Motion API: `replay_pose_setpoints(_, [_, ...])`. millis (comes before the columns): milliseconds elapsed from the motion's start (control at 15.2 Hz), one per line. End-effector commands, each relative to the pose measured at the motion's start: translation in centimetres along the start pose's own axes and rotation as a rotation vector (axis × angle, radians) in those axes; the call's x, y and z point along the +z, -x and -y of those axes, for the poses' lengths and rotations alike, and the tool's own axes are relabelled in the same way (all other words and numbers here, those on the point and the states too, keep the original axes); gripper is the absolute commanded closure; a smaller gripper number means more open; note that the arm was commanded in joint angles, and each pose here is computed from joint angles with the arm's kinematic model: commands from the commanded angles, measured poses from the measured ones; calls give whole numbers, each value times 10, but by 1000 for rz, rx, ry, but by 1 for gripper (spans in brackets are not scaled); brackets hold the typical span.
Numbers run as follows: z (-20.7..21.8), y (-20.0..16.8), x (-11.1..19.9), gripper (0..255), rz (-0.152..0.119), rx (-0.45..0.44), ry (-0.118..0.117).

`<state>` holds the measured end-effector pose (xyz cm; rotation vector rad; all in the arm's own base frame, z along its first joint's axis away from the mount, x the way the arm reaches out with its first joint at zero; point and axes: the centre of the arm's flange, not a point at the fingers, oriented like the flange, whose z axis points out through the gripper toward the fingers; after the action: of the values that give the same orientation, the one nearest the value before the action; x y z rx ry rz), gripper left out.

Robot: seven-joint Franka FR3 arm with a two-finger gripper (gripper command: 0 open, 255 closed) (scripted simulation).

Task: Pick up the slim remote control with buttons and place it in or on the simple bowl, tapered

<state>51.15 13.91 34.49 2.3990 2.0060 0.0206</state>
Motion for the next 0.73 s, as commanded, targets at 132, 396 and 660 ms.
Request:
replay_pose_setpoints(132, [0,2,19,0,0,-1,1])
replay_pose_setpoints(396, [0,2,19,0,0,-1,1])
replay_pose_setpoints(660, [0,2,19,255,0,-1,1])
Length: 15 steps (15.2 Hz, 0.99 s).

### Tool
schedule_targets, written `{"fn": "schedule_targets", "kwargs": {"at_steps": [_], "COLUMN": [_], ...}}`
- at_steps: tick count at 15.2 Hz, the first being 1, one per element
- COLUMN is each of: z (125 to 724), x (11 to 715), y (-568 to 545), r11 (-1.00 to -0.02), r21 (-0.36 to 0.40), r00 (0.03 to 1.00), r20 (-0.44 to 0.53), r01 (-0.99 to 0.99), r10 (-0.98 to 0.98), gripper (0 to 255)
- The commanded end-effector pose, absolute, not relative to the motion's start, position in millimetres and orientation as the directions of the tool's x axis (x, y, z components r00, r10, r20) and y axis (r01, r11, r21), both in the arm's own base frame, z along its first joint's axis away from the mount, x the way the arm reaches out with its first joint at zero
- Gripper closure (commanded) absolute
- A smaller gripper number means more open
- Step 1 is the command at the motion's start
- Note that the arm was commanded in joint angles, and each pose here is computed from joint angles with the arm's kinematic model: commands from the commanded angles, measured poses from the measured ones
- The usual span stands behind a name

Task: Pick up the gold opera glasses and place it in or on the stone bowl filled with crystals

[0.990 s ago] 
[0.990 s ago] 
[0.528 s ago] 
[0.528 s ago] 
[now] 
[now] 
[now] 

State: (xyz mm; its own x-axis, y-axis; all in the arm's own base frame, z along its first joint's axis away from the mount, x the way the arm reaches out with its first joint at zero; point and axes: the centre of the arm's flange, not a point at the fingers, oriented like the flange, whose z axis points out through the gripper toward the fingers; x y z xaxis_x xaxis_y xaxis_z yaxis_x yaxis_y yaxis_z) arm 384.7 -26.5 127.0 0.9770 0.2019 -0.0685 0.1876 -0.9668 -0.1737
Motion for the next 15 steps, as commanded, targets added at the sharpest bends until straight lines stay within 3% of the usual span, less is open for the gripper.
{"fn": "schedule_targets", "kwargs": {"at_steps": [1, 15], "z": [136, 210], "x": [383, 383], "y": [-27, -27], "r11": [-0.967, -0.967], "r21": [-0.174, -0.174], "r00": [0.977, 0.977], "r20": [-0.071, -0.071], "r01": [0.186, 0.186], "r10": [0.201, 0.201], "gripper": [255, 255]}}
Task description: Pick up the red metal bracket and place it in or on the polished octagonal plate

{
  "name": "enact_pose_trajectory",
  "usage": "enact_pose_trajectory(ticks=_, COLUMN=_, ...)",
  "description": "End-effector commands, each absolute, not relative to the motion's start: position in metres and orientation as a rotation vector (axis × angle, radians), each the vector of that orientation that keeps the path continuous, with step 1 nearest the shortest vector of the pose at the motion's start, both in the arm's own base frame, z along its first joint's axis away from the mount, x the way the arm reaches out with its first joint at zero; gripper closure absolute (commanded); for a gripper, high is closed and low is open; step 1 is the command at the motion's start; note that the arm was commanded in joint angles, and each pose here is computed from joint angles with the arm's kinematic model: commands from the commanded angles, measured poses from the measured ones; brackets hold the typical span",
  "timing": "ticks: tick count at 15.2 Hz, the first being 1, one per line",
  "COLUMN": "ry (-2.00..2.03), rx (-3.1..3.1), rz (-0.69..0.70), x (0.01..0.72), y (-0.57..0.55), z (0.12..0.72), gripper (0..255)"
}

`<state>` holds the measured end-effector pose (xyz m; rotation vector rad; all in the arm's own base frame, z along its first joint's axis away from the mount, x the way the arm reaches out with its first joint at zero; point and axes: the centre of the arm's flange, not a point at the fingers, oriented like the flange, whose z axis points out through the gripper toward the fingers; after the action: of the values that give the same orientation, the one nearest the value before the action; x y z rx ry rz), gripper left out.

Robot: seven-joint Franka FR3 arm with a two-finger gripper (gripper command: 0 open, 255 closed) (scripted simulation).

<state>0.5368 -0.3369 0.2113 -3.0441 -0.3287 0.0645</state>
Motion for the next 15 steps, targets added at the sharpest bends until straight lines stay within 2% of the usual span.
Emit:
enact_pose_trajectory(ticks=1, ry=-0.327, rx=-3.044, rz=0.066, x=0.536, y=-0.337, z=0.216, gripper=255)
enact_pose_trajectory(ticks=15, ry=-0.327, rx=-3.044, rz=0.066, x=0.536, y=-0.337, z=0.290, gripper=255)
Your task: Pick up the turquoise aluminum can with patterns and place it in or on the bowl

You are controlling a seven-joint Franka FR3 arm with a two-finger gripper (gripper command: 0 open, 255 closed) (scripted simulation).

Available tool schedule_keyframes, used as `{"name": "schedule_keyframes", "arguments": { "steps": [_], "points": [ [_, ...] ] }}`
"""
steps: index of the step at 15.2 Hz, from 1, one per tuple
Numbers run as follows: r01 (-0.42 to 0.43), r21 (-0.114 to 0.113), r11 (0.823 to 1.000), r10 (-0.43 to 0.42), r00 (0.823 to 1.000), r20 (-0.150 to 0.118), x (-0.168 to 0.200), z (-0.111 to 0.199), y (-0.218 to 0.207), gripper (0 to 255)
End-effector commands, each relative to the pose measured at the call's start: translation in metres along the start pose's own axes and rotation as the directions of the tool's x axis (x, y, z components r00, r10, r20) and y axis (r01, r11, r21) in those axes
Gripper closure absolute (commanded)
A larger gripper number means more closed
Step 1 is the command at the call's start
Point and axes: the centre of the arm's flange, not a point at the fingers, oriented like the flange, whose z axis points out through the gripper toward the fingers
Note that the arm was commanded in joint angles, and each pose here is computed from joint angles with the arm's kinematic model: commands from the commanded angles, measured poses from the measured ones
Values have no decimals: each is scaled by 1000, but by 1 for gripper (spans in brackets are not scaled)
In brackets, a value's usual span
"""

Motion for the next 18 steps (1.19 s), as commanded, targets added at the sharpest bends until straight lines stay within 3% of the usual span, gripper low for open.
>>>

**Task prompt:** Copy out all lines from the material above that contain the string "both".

**Exercise solution:**
- The commanded end-effector pose, absolute, not relative to the motion's start, position in millimetres and orientation as the directions of the tool's x axis (x, y, z components r00, r10, r20) and y axis (r01, r11, r21), both in the arm's own base frame, z along its first joint's axis away from the mount, x the way the arm reaches out with its first joint at zero
  "description": "End-effector commands, each absolute, not relative to the motion's start: position in metres and orientation as a rotation vector (axis × angle, radians), each the vector of that orientation that keeps the path continuous, with step 1 nearest the shortest vector of the pose at the motion's start, both in the arm's own base frame, z along its first joint's axis away from the mount, x the way the arm reaches out with its first joint at zero; gripper closure absolute (commanded); for a gripper, high is closed and low is open; step 1 is the command at the motion's start; note that the arm was commanded in joint angles, and each pose here is computed from joint angles with the arm's kinematic model: commands from the commanded angles, measured poses from the measured ones; brackets hold the typical span",

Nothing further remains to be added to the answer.